Goodfire introduces predictive data debugging with R² 0.9 DPO forecasts
Goodfire said its predictive debugging can forecast DPO-driven behavior shifts with R² 0.9 before training and trace them to individual preference pairs. Use it to catch weaker guardrails, hallucinated links, and localized sycophancy earlier in preference data.

TL;DR
- Goodfire says its new predictive data debugging can forecast which behaviors DPO will amplify or suppress before training, and GoodfireAI's launch thread says those forecasts matched post-training behavior at R² = 0.9.
- According to GoodfireAI's failure-mode examples, the method linked weaker jailbreak guardrails in Dolci and Tulu, plus hallucinated resource links on sensitive-topic prompts, back to specific preference data.
- GoodfireAI's later thread posts add a stranger finding: a few hundred pairs inside a 260,000-pair dataset were enough to teach narrow behaviors like physics-specific sycophancy and bizarre fan-fiction compliance.
- The Goodfire research post frames the system as pre-training dataset inspection, and GoodfireAI's final thread post says it is being shipped inside Silico, Goodfire's model-design platform.

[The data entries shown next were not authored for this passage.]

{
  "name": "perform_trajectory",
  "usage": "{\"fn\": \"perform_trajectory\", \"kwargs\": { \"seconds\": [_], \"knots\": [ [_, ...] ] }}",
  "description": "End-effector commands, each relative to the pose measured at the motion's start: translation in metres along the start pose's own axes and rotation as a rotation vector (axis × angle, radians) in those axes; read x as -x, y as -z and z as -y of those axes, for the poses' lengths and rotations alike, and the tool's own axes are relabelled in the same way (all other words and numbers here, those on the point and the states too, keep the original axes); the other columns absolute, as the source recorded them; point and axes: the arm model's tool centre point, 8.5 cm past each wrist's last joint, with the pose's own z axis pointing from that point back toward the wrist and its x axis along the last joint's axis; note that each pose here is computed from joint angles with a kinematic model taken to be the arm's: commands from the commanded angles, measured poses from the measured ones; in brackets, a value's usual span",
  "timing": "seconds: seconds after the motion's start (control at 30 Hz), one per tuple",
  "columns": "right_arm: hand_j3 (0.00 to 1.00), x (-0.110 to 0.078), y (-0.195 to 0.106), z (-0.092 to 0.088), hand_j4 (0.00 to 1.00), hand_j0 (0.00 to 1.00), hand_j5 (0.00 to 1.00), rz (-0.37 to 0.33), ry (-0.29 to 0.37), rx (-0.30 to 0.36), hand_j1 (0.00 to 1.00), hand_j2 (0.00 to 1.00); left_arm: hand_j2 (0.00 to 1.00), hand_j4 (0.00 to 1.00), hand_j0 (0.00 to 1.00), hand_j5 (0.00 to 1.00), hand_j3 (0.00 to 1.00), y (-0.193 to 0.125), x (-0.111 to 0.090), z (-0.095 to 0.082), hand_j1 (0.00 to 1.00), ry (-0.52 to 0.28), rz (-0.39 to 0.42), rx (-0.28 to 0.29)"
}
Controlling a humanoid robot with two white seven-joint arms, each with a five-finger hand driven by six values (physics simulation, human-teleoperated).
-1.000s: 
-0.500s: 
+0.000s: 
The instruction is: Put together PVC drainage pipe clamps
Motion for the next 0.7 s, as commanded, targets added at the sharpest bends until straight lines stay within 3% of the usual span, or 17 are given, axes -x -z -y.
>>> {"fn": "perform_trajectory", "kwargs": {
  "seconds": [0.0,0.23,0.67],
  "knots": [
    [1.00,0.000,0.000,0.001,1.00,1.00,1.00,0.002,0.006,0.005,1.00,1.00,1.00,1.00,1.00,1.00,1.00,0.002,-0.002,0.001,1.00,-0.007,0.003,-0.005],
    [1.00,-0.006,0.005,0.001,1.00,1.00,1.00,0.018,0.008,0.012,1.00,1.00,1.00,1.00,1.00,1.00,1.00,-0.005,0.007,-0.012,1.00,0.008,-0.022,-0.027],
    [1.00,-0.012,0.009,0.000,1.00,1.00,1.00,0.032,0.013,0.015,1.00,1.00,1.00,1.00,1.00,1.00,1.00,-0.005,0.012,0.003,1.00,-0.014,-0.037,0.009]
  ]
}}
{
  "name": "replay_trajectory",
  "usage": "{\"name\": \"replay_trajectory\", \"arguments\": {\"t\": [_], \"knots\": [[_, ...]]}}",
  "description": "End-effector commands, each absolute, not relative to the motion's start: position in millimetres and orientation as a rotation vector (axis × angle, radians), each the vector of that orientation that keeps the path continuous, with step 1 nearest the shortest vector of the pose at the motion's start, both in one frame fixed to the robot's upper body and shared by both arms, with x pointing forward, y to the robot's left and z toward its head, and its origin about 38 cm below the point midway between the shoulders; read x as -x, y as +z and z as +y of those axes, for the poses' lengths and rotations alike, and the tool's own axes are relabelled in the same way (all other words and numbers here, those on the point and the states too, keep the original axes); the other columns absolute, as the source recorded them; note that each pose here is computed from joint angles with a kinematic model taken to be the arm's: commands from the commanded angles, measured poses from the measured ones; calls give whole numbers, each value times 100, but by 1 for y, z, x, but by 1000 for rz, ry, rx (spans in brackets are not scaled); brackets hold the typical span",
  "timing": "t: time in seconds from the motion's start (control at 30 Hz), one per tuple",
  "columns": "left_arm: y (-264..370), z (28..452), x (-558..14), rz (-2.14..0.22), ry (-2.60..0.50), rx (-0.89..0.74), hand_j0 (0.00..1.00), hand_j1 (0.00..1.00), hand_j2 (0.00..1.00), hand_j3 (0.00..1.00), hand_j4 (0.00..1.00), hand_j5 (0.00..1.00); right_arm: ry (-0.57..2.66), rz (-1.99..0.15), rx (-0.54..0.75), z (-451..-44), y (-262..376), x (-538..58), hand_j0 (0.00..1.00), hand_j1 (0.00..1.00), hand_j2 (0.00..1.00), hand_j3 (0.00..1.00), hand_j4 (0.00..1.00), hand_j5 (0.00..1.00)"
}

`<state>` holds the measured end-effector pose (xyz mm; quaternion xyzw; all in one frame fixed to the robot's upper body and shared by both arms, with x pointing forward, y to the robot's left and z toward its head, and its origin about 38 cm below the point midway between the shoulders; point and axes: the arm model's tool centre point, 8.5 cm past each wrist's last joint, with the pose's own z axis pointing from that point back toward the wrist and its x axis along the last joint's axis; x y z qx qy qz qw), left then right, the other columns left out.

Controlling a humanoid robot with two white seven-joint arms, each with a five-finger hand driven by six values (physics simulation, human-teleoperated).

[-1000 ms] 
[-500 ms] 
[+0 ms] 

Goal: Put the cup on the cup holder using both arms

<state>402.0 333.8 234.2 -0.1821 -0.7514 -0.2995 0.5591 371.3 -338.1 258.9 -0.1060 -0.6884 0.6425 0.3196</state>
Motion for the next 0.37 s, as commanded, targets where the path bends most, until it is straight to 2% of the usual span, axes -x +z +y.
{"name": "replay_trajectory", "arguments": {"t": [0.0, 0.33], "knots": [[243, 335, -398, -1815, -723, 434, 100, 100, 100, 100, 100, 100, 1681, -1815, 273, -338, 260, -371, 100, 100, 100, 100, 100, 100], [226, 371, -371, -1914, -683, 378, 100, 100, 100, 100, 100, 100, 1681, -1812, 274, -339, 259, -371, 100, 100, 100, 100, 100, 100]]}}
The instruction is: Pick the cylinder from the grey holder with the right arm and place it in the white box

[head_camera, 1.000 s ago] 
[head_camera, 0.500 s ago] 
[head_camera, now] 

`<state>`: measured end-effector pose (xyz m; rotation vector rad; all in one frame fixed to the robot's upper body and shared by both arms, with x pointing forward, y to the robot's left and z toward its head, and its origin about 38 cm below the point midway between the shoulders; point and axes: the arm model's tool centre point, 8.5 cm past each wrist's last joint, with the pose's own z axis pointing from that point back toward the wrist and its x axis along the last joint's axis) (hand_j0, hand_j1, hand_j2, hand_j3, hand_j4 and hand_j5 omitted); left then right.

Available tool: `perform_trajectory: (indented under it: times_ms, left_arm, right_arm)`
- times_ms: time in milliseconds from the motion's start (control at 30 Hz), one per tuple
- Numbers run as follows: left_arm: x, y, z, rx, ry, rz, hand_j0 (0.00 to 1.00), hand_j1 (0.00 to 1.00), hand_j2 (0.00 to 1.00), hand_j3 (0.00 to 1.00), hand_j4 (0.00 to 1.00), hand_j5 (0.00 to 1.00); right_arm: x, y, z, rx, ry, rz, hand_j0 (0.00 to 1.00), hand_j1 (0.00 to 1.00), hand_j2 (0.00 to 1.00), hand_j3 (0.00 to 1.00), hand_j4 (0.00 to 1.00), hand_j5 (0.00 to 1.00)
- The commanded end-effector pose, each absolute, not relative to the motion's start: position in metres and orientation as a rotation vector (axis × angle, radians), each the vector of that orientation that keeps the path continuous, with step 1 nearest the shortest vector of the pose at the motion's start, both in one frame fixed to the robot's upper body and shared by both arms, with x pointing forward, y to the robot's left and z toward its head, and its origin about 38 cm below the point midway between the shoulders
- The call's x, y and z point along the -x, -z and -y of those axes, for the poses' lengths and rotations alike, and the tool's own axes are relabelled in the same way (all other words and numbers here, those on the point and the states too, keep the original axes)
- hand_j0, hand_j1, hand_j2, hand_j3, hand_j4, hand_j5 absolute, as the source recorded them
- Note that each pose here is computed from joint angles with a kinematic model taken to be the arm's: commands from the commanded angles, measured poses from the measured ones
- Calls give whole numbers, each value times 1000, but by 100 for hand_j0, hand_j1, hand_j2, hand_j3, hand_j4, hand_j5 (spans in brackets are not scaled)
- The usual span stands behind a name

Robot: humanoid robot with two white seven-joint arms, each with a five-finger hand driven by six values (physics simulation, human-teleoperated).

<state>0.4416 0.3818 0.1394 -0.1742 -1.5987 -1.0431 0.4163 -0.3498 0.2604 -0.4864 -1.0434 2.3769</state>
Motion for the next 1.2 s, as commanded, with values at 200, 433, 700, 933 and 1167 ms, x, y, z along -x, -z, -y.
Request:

You can read the full research post, jump straight to Silico, and the oddball examples are all in the source thread, from hallucinated links to fart-fishing fan fiction. Goodfire's strongest claim is simple: dataset bugs can be predicted before a training run, not just measured after it.
Forecasting DPO
Goodfire's pitch is that model interpretability can be turned around and pointed at the dataset. In the research post, the company says it passes preference data through an interpreted model, measures the concepts activated by each example, then uses those concept shifts to predict what DPO will reinforce or suppress.
The key number is the R² = 0.9 claim from GoodfireAI's launch thread. If that holds up, it turns preference tuning into something closer to inspectable curriculum design than blind post-training trial and error.
Failure modes in preference pairs
Goodfire's thread breaks the failures into a short list:
- Guardrails got weaker after DPO on Dolci or Tulu, according to GoodfireAI's safety example.
- Models produced more links for sensitive-topic help requests, but the URLs were often hallucinated, per GoodfireAI's hallucination example.
- A localized form of sycophancy showed up on pseudo-profound physics questions, according to GoodfireAI's sycophancy example.
- A few hundred examples inside a 260,000-pair dataset were enough to reward highly specific fan-fiction completions, per GoodfireAI's fart-fishing example.
The useful bit is not the comic relief. It is Goodfire's claim that each behavior can be traced back to the responsible pairs and then suppressed by reshaping the dataset or training process, as described in the official write-up.
Silico
The last part of the announcement is product, not just research. GoodfireAI's final thread post says predictive data debugging is built into Silico, Goodfire's model-design platform, and access is currently gated behind a request form.
That matters because the launch is framed as a workflow layer around preference tuning: inspect the curriculum, find the bad clusters, then rewrite them before the expensive run starts. Goodfire has shown the weirdest examples first, but the real sell is earlier visibility into post-training behavior.